Tuning Postgres: Vacuuming & Analyze

5 min readJun 7, 2021

Probably, this can help you to improve your database performance significantly in production. Some problems are not obvious but they are common across platforms or tech stacks but are not triaged or get unearthed until you see production down situation or varying/slow responses reported by the users.

The performance of an insert/update/delete or a select is directly proportional to the size of the dataset/table but this is an incomplete statement as it also depends on the frequency of the updates you might have already performed a few minutes/hours back on a table even if the row count remains the same.

As you may have witnessed(which is why you are reading this ), no amount of tuning/re-architecture on the backend layer is enough unless you make database settings tuned to handle high amounts of updates to the data i.e if your database or even “large” cache doesn't scale, your application doesn't scale. We will see a setting that is the first step to tune the database today.

What happens when the system has too many updates to the database, say in the case of Paytm/GooglePay?

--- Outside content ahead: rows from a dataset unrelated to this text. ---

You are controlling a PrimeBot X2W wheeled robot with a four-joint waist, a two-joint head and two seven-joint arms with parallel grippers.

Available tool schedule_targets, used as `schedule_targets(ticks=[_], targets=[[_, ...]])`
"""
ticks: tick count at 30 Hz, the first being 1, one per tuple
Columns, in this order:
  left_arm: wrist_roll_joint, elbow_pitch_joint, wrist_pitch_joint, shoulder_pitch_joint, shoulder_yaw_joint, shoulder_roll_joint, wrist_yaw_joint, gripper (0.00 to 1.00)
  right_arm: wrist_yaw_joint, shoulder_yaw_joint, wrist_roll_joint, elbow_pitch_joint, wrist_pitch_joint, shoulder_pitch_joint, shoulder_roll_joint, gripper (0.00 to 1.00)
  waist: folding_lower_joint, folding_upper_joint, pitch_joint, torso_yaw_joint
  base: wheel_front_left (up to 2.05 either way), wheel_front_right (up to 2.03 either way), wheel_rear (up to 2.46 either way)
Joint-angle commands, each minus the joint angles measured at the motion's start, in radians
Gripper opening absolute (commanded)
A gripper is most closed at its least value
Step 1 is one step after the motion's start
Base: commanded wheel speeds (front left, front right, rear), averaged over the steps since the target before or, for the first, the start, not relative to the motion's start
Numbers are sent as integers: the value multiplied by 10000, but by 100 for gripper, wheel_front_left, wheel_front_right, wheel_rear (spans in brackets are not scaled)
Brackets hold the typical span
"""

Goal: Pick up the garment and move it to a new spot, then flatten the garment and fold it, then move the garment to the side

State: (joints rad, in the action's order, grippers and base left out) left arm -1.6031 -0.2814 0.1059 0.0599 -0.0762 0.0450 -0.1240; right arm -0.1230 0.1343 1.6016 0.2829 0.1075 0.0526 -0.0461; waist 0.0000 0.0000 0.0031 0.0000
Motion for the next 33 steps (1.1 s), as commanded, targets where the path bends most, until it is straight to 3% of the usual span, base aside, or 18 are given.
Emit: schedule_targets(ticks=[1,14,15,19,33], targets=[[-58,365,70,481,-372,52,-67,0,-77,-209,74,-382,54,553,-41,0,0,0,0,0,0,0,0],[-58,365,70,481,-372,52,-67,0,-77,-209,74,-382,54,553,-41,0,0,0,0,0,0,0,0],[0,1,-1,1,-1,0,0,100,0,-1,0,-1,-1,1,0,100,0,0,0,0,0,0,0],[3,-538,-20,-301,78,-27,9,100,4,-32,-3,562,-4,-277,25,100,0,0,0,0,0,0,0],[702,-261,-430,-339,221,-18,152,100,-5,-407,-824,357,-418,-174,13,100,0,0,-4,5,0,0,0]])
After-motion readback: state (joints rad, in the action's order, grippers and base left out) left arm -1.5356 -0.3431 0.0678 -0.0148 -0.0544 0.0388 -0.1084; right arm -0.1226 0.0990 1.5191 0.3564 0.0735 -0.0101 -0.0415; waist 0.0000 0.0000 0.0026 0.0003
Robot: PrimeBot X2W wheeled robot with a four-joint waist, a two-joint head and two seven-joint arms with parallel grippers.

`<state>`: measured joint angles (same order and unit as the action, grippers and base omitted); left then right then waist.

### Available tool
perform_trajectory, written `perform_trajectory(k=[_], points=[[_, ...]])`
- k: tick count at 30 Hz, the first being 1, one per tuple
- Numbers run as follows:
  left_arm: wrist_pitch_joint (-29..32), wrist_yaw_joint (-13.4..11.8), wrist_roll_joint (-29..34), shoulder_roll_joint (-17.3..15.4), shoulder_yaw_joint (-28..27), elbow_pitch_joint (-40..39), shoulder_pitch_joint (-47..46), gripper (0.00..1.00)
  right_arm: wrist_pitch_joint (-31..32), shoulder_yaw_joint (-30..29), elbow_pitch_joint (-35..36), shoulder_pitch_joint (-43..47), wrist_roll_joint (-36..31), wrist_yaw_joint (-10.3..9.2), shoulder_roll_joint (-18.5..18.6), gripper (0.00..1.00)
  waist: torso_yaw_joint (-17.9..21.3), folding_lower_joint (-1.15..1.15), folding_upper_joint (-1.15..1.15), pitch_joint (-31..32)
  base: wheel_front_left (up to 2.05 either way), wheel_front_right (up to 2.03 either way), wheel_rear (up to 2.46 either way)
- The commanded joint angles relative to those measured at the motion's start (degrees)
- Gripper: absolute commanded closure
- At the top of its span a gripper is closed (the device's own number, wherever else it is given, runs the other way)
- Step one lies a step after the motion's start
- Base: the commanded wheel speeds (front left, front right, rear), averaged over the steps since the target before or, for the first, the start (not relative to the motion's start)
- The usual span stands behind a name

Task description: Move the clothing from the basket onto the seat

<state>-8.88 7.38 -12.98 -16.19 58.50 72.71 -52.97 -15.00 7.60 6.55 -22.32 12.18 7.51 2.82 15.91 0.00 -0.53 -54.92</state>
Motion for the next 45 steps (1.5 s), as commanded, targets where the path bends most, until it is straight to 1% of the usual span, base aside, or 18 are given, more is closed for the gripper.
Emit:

Whenever an update operation happens on a row, the new data(version) is written to the disk ( not replacing the old row ), and the database is asked to refer to the new location on the disk without immediately deleting the old row version. This also happens with ElasticSearch & Cassandra, Please see https://thelastpickle.com/blog/2016/07/27/about-deletes-and-tombstones.html

If you have to relate it to your JVM and have not had the opportunity to look at Cassandra practically & specifically if you are a backend developer and not a database expert, think of this as a String update.

String reference=” this is an example ”;

when we say

reference= reference+” delta”; the new object “ this is an example delta” is created on the heap, the old object still exists and GC will reclaim the space later on.

In the db world,The old location on the disk still holds up the bytes on storage is called a dead tuple, as space is not reclaimed by the OS immediately, this is done to avoid wasting resources on cleaning up the data immediately on update and provide better performance for new updates to the database.The activity that cleans up the dead tuples is called vaccuming.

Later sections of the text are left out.